Further, investigators wrote that herd immunity may be the best way to protect patients on dialysis from COVID-19 infections.
“In this work, we sought to characterize COVID-19 dynamics in dialysis patients at the population scale by using the general population incidence over time and space as a reflection of SARS-CoV-2 spread,” Khalil El Karoui, MD, PhD, of the Assistance Publique–Hôpitaux de Paris Henri Mondor Hospital in France, and colleagues wrote.

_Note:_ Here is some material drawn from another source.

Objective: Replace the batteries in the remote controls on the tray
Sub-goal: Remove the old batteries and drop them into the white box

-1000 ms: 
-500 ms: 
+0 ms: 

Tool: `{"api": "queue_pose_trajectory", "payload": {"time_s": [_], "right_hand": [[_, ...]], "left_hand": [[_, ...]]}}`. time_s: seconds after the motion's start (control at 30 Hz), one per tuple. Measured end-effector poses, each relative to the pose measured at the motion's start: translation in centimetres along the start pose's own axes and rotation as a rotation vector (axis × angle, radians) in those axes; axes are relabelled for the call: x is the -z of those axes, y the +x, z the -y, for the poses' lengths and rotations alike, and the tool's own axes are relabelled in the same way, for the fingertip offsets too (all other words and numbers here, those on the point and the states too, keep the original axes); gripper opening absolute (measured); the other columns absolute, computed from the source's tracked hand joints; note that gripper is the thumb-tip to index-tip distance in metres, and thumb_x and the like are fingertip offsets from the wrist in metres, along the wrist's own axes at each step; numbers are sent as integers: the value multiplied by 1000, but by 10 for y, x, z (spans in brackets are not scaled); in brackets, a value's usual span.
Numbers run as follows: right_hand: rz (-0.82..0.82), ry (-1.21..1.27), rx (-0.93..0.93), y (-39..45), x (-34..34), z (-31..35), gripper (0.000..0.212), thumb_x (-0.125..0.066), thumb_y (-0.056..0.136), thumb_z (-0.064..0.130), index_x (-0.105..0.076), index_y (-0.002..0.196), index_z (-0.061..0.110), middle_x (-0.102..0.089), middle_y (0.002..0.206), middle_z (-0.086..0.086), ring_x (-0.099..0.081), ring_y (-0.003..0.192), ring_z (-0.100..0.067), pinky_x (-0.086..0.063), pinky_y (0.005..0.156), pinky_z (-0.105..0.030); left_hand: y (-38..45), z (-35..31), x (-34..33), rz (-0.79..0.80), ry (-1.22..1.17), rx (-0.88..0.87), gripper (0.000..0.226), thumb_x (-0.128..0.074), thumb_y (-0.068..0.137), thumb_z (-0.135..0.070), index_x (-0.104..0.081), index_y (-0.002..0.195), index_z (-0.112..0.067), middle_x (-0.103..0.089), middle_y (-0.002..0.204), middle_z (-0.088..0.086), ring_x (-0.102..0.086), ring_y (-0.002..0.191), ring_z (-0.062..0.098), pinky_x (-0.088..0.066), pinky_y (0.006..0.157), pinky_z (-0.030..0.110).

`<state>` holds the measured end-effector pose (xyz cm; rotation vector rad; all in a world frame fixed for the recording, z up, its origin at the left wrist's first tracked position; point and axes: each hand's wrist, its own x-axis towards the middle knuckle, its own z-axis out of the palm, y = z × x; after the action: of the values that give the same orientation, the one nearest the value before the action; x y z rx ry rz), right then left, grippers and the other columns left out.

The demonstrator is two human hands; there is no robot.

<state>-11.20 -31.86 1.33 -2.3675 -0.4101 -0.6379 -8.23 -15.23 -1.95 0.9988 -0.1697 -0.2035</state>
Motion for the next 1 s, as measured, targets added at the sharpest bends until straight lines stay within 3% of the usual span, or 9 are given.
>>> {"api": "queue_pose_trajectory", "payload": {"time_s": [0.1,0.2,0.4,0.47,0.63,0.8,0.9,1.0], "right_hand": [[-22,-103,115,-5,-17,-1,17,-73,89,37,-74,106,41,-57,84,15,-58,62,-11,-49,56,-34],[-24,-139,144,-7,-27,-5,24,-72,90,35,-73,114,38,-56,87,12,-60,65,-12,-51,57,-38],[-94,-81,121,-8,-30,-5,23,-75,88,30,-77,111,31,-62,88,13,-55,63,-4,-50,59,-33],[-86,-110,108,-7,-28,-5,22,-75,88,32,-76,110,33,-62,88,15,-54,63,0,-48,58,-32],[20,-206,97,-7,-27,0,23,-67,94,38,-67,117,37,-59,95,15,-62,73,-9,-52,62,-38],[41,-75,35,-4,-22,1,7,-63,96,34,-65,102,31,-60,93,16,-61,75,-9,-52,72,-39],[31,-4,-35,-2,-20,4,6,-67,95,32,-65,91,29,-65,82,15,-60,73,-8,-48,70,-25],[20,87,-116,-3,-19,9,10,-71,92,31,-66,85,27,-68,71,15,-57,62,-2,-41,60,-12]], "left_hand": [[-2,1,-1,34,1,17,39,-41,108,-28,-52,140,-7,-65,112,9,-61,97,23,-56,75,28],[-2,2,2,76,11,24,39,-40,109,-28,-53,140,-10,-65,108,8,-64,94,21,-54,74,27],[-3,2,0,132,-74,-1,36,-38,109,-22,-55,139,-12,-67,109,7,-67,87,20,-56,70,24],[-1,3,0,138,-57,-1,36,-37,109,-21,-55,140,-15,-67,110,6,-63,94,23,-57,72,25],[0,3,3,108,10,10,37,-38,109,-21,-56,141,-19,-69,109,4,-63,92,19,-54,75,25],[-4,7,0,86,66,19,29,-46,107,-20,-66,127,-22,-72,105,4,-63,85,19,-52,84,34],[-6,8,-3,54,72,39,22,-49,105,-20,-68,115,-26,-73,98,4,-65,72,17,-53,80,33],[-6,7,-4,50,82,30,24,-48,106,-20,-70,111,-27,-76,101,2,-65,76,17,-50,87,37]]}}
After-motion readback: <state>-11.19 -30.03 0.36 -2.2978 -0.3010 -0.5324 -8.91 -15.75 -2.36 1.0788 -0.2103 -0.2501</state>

In a population-level cohort study, researchers analyzed patients on dialysis with severe COVID-19 infections reported in the French kidney failure REIN registry between March 11, 2020, and April 29, 2021. They collected data on vaccine exposure from weekly national surveys that began in January 2021. All information about the general population’s COVID-19 infections and vaccine exposure were acquired from the national inpatient surveillance system .
Researchers used three Bayesian multivariable spatiotemporal models to evaluate the correlation between vaccine exposure and severe COVID-19 infections in patients on dialysis. Additionally, the models assessed previous COVID-19 hospitalizations to predict subsequent COVID-19 hospitalizations at different time points.
Analyses revealed that during the first wave of the pandemic, patients on dialysis reported similar COVID-19-related hospitalizations to the general population. However, as vaccines became available during the second and third waves, patients on dialysis reported a lower incidence of these hospitalizations than the general population.
According to the researchers, adding vaccination coverages in patients on and off dialysis to equations showed that overall vaccination correlated with a lower risk of COVID-19-related hospitalization in patients on dialysis.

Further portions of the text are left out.